§ Your task
List each line of the data that holds the word "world".

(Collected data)
◇ ◇ ◇ ◇ ◇ ◇ ◇

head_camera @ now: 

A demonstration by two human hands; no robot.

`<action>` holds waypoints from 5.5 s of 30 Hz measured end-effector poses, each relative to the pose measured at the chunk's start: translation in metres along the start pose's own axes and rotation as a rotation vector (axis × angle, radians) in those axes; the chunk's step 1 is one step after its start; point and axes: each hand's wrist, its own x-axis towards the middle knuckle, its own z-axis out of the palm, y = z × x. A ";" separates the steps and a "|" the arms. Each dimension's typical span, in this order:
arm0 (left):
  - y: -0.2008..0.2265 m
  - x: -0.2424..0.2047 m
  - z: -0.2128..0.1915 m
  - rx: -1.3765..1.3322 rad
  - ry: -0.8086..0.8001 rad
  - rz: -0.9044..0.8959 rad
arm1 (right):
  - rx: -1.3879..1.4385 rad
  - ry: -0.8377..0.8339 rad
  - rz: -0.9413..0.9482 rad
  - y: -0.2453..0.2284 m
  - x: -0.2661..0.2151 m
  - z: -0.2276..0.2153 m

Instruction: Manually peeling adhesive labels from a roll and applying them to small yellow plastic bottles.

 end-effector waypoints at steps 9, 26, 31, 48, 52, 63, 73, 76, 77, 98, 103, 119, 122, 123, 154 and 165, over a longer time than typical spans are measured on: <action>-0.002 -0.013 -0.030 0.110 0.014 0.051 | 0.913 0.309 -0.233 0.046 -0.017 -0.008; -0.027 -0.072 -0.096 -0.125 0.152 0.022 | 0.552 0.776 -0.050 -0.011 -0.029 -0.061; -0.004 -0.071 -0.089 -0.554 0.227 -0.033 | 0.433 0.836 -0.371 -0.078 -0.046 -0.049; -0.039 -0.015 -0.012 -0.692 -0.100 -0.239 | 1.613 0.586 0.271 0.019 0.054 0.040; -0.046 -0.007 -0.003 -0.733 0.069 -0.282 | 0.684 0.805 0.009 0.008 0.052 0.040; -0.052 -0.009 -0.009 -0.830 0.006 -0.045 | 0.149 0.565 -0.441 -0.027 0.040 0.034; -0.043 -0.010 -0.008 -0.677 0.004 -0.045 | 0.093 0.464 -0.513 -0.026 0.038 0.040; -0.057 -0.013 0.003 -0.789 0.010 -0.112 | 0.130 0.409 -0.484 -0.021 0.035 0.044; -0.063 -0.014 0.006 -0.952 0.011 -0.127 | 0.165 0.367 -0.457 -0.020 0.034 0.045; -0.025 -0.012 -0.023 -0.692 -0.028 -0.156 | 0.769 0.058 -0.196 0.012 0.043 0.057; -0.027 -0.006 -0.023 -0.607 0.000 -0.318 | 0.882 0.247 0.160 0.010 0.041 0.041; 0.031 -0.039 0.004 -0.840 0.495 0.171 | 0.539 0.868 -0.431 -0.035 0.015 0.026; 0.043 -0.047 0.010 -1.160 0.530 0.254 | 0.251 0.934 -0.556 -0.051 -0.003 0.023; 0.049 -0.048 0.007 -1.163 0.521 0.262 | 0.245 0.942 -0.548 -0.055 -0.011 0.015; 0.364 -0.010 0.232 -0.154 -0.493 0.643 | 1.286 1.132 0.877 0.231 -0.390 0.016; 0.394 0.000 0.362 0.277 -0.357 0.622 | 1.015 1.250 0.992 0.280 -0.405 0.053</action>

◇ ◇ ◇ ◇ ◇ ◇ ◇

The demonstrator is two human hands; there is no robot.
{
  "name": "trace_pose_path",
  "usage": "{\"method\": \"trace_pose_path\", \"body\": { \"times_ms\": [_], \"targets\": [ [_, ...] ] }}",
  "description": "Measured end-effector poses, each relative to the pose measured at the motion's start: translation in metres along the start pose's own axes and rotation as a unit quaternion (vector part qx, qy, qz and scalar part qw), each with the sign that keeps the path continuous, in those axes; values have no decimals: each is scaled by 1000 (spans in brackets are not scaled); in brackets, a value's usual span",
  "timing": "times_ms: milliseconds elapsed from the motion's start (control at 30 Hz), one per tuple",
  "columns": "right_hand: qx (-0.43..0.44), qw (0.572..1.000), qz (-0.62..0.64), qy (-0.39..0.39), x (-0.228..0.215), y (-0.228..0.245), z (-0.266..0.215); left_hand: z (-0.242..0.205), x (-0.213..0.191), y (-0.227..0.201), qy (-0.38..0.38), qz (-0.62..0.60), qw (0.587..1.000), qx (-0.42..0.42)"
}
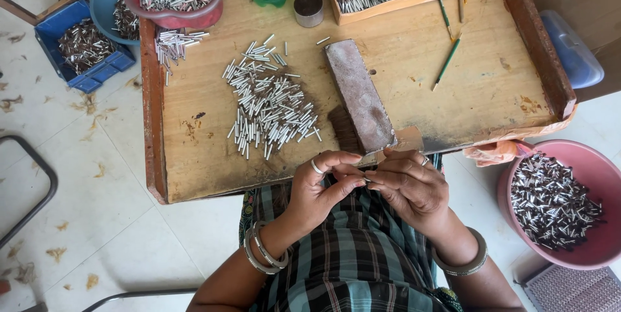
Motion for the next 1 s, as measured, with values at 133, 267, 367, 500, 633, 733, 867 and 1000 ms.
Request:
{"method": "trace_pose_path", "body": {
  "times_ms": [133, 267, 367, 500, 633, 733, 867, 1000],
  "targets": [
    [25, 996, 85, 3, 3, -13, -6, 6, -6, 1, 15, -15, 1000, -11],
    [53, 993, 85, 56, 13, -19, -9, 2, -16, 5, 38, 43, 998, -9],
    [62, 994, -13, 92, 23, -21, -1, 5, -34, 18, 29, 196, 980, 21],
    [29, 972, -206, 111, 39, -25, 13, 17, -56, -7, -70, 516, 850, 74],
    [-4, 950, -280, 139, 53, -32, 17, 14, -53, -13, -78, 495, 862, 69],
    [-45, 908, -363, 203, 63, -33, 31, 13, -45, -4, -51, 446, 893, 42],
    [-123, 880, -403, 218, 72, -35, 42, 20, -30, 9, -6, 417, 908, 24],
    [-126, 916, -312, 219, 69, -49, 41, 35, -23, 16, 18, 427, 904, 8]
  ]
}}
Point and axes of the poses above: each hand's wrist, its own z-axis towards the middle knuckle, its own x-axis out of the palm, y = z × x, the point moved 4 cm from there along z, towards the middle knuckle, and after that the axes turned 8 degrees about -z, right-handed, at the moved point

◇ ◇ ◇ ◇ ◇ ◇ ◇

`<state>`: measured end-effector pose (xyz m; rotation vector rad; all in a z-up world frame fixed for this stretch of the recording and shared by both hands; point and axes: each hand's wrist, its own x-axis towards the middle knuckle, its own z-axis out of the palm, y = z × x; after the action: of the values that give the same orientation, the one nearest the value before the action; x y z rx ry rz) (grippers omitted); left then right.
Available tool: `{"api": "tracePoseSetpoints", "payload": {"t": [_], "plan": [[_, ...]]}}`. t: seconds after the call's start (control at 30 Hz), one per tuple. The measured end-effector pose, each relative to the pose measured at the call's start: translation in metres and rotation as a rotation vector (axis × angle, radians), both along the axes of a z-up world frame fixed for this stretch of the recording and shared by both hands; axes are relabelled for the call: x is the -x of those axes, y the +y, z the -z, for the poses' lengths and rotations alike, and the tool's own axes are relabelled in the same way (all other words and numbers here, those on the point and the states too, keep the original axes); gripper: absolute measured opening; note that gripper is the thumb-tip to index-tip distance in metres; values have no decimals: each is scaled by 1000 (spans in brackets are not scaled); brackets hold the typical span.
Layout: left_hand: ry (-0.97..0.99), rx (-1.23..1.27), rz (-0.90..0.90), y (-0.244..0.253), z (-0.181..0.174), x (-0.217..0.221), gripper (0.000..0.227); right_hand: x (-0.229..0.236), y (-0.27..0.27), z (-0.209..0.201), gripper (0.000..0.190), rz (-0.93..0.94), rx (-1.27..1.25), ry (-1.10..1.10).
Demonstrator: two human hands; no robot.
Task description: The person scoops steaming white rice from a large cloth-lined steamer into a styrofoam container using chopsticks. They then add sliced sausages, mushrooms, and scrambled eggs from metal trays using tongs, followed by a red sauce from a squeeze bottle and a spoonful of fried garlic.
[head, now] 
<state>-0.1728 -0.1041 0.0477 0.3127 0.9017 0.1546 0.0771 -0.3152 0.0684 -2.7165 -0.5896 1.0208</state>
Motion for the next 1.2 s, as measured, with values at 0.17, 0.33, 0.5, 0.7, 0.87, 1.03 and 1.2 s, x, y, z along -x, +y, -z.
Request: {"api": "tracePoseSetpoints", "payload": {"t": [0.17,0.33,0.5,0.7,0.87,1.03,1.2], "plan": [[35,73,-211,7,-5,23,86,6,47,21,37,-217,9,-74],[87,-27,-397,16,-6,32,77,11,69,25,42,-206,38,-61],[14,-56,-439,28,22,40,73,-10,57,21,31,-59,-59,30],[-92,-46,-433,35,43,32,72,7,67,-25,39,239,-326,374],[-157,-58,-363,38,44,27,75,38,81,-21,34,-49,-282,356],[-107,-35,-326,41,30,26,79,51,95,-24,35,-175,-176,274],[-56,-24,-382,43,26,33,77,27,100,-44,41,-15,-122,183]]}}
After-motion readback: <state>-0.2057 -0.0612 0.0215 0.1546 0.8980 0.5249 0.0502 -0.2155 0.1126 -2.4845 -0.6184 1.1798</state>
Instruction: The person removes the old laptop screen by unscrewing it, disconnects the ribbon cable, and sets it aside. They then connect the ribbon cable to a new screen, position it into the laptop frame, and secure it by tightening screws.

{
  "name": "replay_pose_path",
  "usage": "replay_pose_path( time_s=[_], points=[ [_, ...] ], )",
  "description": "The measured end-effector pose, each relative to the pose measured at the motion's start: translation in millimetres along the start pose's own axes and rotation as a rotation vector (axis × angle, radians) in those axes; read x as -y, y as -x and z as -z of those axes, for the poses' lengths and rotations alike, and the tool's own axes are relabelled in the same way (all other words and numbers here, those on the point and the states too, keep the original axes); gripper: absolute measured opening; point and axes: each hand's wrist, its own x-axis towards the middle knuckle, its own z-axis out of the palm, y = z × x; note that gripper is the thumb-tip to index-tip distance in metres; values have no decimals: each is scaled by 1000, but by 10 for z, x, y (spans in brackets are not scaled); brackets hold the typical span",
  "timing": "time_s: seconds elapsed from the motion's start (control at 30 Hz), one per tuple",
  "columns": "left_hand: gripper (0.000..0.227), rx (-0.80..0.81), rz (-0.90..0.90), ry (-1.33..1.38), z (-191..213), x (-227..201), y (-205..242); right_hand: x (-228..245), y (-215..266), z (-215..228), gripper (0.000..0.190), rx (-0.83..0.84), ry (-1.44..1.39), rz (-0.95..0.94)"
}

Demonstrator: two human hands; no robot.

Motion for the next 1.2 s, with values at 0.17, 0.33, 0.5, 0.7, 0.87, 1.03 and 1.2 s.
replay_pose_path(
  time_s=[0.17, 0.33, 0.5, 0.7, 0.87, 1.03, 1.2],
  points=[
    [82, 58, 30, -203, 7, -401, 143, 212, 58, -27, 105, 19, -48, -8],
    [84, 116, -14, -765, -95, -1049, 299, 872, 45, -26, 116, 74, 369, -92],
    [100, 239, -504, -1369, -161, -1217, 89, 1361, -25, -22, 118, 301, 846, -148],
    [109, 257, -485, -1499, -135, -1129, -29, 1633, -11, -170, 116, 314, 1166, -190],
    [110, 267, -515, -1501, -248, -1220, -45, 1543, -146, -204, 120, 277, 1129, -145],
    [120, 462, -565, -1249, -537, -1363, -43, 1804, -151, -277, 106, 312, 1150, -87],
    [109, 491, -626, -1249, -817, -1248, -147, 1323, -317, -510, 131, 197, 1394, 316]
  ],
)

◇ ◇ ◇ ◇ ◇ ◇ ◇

§ Written response
`<state>`: measured end-effector pose (xyz m; rotation vector rad; all in a z-up world frame fixed for this stretch of the recording and shared by both hands; point and axes: each hand's wrist, its own x-axis towards the middle knuckle, its own z-axis out of the palm, y = z × x; after the action: of the values that give the same orientation, the one nearest the value before the action; x y z rx ry rz) (grippers omitted); left then right.
Available tool: `{"api": "tracePoseSetpoints", "payload": {"t": [_], "plan": [[_, ...]]}}`. t: seconds after the call's start (control at 30 Hz), one per tuple. The measured end-effector pose, each relative to the pose measured at the call's start: translation in metres and rotation as a rotation vector (axis × angle, radians), both along the axes of a z-up world frame fixed for this stretch of the recording and shared by both hands; axes are relabelled for the call: x is the -x of those axes, y the +y, z the -z, for the poses' lengths and rotations alike, and the tool's own axes are relabelled in the same way (all other words and numbers here, those on the point and the states too, keep the original axes); gripper: absolute measured opening; note that gripper is the thumb-tip to index-tip distance in metres; values have no decimals: each is scaled by 1000 (spans in brackets are not scaled); brackets hold the typical span.

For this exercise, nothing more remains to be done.